L'Explication Prémisse
La « faculté de conversion » est une option juridique dont disposent les héritiers : elle leur permet de transformer un avantage reçu dans une succession (par exemple un droit d'usage, un legs ou une forme particulière de prestation) en une autre forme d'avantage prévue par la loi. L'article dit simplement que cette option ne peut pas être abandonnée d'avance : ni les héritiers eux‑mêmes, ni le défunt par sa volonté (testament, clause) ne peuvent faire disparaître ce droit. Autrement dit, on ne peut pas priver les cohéritiers, avant le partage, de la possibilité de choisir la conversion qui leur est légalement accordée.
Une mère laisse en héritage un logement dont son conjoint aura l'usage tandis que ses deux enfants recevront des parts. Dans son testament, elle tente d'imposer aux enfants de renoncer à toute possibilité de transformer cet avantage (par exemple demander la vente et le partage de la valeur). Selon l'article 759‑1, cette tentative est sans effet : les enfants conservent le droit de choisir la conversion prévue par la loi au moment du partage.
- La faculté de conversion est un droit des héritiers permettant de transformer un avantage successoral en une autre forme prévue.

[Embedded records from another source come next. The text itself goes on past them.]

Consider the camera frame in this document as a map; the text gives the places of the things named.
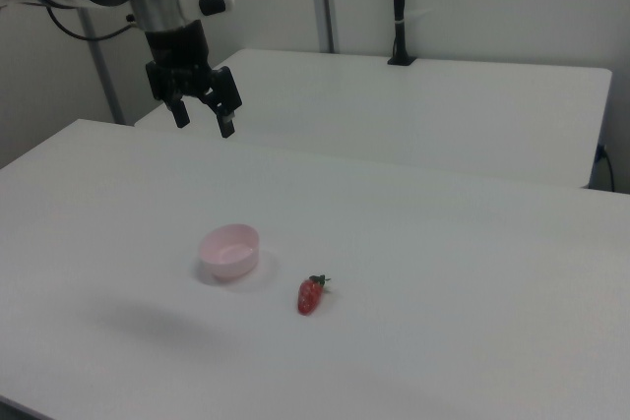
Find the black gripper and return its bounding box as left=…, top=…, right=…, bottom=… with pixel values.
left=144, top=20, right=244, bottom=139

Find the red toy strawberry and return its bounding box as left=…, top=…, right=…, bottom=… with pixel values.
left=296, top=272, right=332, bottom=317

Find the pink plastic bowl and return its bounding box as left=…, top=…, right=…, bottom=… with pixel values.
left=198, top=223, right=261, bottom=282

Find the white side table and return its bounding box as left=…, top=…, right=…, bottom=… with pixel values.
left=133, top=48, right=613, bottom=190

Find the black pole with clamp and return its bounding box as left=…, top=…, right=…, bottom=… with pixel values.
left=386, top=0, right=417, bottom=67

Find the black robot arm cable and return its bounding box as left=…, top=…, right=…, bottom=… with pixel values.
left=45, top=5, right=138, bottom=42

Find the black wall cable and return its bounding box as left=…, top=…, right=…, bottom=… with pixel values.
left=597, top=144, right=617, bottom=193

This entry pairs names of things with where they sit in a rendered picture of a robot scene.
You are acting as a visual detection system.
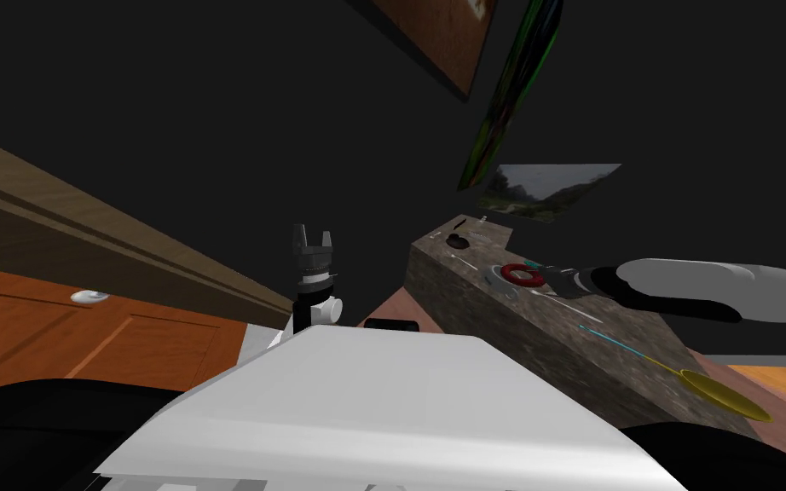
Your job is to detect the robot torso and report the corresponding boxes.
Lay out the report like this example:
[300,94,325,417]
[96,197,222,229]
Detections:
[92,317,689,491]

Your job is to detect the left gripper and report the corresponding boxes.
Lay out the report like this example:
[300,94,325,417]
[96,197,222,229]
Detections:
[292,223,335,275]

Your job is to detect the orange-brown wooden door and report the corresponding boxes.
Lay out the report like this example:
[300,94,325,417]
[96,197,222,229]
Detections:
[0,262,249,398]

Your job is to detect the red ring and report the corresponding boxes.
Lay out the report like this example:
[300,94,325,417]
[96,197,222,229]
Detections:
[500,262,546,288]

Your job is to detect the mottled grey-brown stone table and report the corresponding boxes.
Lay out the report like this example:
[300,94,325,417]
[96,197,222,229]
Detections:
[404,214,764,439]

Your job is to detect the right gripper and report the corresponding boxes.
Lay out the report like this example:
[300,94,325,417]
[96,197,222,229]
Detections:
[541,265,596,301]

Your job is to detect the yellow spoon with teal handle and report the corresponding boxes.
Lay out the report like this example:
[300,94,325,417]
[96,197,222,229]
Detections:
[576,323,774,425]

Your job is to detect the brown framed wall picture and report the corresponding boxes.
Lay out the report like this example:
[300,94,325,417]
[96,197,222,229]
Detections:
[346,0,499,104]

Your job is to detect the grey round dish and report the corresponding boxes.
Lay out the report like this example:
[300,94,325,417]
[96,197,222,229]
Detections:
[481,265,523,302]

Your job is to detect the long white thin stick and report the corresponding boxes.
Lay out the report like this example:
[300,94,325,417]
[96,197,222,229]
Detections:
[529,289,604,325]

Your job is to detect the green wall picture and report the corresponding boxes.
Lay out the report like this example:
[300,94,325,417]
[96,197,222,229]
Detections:
[456,0,565,193]

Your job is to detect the landscape wall picture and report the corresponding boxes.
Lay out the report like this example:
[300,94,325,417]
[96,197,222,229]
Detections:
[476,163,623,225]

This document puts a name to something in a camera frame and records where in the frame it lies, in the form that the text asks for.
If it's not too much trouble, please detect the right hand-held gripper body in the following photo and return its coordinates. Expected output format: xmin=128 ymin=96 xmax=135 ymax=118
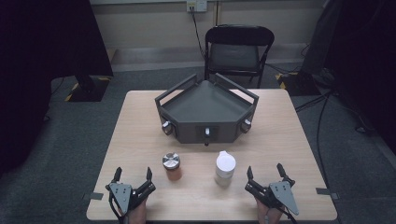
xmin=244 ymin=180 xmax=301 ymax=217

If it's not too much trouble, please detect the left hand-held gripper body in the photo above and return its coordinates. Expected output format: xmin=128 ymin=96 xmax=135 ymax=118
xmin=105 ymin=181 xmax=157 ymax=217

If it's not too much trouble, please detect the orange jar with silver lid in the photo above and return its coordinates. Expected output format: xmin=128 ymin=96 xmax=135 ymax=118
xmin=162 ymin=151 xmax=183 ymax=182

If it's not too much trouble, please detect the white bottle with white lid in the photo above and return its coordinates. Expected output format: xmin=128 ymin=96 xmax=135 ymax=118
xmin=214 ymin=150 xmax=237 ymax=188

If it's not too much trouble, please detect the dark grey corner rack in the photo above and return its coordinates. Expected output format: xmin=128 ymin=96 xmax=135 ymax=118
xmin=154 ymin=73 xmax=261 ymax=147

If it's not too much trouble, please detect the person's right hand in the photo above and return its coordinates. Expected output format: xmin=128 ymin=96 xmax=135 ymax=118
xmin=255 ymin=198 xmax=285 ymax=224

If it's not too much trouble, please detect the person's left hand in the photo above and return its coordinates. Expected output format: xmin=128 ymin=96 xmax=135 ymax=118
xmin=125 ymin=199 xmax=148 ymax=224

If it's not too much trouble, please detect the grey tape strip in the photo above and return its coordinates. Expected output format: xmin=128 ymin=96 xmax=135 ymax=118
xmin=315 ymin=187 xmax=341 ymax=201
xmin=81 ymin=191 xmax=105 ymax=202

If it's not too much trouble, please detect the black stand base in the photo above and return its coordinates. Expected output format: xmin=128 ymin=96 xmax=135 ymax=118
xmin=64 ymin=74 xmax=113 ymax=104
xmin=275 ymin=71 xmax=322 ymax=97

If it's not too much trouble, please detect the black folding chair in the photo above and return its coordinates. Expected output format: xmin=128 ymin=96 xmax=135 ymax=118
xmin=204 ymin=24 xmax=276 ymax=90

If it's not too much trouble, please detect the dark curtain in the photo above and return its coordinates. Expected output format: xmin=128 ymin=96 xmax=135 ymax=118
xmin=300 ymin=0 xmax=396 ymax=155
xmin=0 ymin=0 xmax=115 ymax=179

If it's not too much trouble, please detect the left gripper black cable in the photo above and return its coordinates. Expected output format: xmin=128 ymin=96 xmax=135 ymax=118
xmin=107 ymin=191 xmax=126 ymax=224

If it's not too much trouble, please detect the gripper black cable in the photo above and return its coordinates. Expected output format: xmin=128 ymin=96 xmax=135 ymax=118
xmin=107 ymin=191 xmax=126 ymax=224
xmin=279 ymin=206 xmax=299 ymax=224

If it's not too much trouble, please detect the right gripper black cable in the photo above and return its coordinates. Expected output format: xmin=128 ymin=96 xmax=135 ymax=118
xmin=279 ymin=206 xmax=299 ymax=224

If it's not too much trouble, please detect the black floor cable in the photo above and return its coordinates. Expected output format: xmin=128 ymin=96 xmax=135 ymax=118
xmin=315 ymin=92 xmax=332 ymax=189
xmin=293 ymin=89 xmax=338 ymax=114

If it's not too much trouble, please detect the black power cable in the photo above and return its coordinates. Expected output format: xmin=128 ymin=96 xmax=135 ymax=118
xmin=190 ymin=7 xmax=206 ymax=61

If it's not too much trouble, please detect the white wall socket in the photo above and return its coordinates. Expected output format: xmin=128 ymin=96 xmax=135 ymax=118
xmin=186 ymin=0 xmax=208 ymax=13

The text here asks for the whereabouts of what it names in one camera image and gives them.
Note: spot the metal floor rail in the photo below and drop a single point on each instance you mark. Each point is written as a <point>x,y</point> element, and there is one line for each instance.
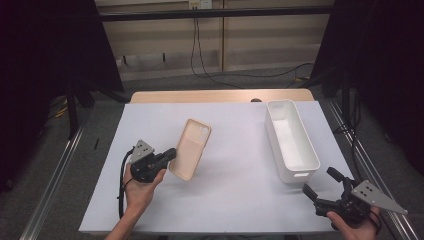
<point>50,190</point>
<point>376,166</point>

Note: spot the black metal stand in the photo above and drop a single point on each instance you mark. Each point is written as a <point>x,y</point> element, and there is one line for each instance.
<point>72,113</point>

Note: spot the white plastic storage box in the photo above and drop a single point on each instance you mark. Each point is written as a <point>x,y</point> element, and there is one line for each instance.
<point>293,146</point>

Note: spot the person's left hand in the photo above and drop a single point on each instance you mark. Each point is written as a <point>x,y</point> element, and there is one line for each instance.
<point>140,195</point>

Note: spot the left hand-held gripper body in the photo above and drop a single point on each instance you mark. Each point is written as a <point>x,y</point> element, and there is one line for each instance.
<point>143,166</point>

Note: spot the wooden table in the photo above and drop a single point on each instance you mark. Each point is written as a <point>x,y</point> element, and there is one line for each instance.
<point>200,96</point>

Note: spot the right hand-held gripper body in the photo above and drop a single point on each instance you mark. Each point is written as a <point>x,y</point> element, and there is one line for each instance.
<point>370,196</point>

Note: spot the small black floor piece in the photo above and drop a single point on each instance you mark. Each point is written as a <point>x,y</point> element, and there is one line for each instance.
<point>96,144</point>

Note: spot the beige phone case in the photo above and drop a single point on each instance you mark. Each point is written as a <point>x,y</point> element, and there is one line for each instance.
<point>191,150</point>

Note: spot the white wall outlet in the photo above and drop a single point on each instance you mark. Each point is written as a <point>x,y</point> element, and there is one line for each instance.
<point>200,4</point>

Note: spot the white table cover sheet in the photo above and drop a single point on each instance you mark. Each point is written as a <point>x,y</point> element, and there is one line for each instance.
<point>233,200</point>

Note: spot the black curtain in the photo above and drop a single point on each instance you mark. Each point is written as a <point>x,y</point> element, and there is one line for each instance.
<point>390,66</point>
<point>43,60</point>

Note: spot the person's right hand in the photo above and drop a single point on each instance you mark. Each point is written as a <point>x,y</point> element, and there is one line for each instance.
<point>361,231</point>

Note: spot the black horizontal metal bar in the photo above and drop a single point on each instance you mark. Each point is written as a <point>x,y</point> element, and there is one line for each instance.
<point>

- Ce droit est inaliénable et ne peut pas être renoncé à l'avance.
- Le défunt ne peut pas, par testament ou clause, priver les cohéritiers de cette faculté.
- Toute disposition du défunt ou toute renonciation antérieure visant à supprimer cette faculté est inefficace.
- Raison d'être : protection de l'égalité et des intérêts des cohéritiers au moment du partage.